Gostaria que o senhor falasse um pouco da Fundação Primeiro Mundo, já que muito do que estamos falando envolve educação.
A fundação tem vários níveis de atuação. Para as crianças, temos uma creche tocada por freiras franciscanas. Aí temos a escolinha para as crianças, à tarde. Os maiores podem fazer a lição de casa com a professora. Temos dentista. Tudo gratuito para os funcionários. E para os jovens de fora, temos um programa para quem está no ensino médio e não tem recursos para fazer faculdade. Temos um processo seletivo, que inclui entrevista com os pais, da qual eu participo pessoalmente, e financiamos uma parte dos custos.

Quantas pessoas já foram ajudadas pela fundação?
Não temos um balanço exato assim, mas é na casa de milhares. A Fundação tem mais de 30 anos. Eu não sei ao certo o número de pessoas, porque muitos que não conseguem passar nos parâmetros da Fundação, eu ajudo pessoalmente.

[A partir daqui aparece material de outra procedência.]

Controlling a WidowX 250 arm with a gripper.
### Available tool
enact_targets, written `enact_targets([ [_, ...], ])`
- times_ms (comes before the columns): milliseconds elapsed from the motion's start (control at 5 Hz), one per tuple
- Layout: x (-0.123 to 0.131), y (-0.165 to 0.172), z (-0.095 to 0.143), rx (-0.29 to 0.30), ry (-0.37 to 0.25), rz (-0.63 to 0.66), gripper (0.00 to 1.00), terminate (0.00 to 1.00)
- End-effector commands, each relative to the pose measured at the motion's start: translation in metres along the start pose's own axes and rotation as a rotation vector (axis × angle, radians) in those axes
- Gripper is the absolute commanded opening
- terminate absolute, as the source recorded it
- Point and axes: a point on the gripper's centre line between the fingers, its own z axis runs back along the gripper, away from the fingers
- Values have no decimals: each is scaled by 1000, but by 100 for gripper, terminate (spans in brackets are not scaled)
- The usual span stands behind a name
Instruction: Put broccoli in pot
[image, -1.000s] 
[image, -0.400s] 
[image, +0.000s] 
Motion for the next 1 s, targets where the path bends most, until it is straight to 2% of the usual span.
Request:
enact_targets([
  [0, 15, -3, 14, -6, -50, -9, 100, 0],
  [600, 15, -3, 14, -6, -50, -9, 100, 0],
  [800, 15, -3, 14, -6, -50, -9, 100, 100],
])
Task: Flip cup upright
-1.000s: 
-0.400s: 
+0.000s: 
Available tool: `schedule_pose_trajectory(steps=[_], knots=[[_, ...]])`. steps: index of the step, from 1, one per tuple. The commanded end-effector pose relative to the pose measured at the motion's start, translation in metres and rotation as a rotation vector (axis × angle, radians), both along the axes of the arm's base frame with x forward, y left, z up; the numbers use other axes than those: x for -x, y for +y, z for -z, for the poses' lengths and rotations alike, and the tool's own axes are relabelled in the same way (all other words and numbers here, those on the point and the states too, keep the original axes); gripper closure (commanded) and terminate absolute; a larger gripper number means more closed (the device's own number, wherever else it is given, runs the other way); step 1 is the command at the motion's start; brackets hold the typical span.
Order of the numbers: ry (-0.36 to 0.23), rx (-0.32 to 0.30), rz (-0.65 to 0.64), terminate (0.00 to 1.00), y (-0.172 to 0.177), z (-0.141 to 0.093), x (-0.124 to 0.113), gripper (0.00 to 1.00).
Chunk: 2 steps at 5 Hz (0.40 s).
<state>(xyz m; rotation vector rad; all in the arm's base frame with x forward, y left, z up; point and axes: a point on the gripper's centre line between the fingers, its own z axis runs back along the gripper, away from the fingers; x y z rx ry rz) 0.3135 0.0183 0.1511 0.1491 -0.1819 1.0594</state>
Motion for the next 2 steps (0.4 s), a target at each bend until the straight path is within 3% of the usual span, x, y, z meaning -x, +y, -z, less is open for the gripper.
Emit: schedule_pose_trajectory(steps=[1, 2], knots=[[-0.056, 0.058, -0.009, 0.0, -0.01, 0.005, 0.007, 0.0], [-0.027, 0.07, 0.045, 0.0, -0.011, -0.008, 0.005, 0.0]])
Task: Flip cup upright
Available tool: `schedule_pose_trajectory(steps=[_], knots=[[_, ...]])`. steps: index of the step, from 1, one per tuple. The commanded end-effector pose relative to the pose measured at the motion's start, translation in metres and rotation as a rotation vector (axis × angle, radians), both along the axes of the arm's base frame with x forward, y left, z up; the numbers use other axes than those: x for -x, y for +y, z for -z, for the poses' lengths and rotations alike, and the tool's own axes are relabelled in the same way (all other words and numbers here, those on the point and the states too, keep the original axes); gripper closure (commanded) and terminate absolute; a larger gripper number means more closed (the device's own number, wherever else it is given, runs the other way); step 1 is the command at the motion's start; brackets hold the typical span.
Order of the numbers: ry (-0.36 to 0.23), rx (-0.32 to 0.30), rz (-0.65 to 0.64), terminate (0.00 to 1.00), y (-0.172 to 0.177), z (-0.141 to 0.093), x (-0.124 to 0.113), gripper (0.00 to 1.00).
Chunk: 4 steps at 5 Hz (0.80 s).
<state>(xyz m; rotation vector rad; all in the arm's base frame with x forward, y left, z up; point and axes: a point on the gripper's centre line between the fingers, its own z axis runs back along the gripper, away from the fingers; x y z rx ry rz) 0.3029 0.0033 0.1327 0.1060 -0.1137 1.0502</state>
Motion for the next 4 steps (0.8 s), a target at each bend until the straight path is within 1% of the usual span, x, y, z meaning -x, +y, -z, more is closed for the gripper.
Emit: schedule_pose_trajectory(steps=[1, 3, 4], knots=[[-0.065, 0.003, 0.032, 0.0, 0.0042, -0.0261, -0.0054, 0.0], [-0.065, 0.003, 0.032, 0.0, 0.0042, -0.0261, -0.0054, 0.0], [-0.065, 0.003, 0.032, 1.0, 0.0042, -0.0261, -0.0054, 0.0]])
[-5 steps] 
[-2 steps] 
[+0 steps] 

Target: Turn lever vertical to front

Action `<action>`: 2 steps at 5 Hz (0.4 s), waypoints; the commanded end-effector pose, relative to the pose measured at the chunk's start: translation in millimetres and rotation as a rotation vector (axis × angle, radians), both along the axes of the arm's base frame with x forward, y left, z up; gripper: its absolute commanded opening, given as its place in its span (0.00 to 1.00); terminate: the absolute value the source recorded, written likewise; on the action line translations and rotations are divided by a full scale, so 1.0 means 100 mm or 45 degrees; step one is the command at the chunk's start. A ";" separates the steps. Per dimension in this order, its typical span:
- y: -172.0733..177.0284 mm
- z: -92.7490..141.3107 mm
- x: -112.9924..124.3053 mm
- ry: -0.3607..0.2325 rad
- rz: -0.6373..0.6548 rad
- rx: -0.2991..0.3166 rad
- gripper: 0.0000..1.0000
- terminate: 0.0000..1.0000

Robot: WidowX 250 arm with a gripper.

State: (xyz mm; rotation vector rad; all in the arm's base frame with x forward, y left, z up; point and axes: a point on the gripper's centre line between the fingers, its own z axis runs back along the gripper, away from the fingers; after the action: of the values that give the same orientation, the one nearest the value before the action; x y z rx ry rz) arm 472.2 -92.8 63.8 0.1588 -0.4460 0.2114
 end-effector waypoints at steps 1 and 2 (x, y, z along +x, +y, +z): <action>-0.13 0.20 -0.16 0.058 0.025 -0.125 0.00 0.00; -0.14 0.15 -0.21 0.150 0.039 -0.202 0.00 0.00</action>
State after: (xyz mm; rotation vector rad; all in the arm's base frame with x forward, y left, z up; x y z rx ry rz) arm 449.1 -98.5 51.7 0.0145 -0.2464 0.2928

Como é a reação das pessoas que visitam a Fazenda Cravinhos?
Elas ficam surpresas, no primeiro momento. Quem vem aqui sente um pouco do que senti quando fui em uma vinícola na Itália. Eu não esperava nada, fui pensando em aprender coisas novas. Uma moça nos recepcionou e mostrou toda a metodologia que usam. Uma casa só para classificar insetos. Eu fiquei fascinado e um pouco envergonhado. Acho que quem vem, fica um pouco assim. Com a sensação de que pode fazer mais.

Às vezes é um fazendeiro. E da minha parte, como produtor de vinho, eu fico até inseguro, para saber se as pessoas gostam do vinho, do ambiente. Estou colocando ar condicionado, para tornar mais confortável em dias de muito calor. Mas, ao mesmo tempo, muita gente vem aqui para fugir do ar condicionado. Mas tenho gostado muito.